Saved entries

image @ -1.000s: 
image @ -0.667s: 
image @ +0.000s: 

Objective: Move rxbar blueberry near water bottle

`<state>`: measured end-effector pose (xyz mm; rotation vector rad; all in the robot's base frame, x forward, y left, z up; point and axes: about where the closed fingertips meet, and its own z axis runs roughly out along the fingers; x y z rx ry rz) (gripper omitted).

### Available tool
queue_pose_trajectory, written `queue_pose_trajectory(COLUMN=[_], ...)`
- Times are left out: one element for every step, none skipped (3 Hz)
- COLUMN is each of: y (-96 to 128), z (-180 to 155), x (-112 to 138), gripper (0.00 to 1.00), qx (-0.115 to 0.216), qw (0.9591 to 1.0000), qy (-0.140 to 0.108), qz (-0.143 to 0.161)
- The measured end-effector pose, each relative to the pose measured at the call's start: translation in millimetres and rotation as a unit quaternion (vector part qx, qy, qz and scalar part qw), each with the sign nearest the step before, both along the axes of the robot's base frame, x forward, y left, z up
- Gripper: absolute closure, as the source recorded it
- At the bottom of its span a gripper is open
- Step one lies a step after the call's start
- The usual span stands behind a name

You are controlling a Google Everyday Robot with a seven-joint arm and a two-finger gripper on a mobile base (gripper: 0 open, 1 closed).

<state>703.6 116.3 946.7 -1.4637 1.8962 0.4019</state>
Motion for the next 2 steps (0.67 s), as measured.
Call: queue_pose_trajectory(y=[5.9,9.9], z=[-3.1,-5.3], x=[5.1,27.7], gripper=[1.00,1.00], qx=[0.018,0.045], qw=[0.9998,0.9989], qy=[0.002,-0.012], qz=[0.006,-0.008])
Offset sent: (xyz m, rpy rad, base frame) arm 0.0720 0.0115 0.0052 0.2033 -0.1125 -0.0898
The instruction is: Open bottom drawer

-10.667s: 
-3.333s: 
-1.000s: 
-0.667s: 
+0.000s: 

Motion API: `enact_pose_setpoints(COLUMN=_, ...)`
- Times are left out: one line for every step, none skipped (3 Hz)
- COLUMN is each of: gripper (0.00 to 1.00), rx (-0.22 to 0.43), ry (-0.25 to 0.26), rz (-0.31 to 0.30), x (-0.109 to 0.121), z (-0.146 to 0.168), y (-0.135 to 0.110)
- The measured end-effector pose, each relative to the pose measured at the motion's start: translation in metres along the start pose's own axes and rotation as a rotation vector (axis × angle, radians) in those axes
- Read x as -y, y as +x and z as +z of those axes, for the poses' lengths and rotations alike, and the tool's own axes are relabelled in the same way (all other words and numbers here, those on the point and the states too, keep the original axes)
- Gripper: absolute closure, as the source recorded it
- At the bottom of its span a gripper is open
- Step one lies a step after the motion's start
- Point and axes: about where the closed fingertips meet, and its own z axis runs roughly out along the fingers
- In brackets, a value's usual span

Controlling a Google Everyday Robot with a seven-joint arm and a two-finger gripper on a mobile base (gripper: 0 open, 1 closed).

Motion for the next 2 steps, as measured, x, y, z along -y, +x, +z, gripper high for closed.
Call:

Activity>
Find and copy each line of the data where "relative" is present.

Solution>
- The measured end-effector pose, each relative to the pose measured at the call's start: translation in millimetres and rotation as a unit quaternion (vector part qx, qy, qz and scalar part qw), each with the sign nearest the step before, both along the axes of the robot's base frame, x forward, y left, z up
- The measured end-effector pose, each relative to the pose measured at the motion's start: translation in metres along the start pose's own axes and rotation as a rotation vector (axis × angle, radians) in those axes

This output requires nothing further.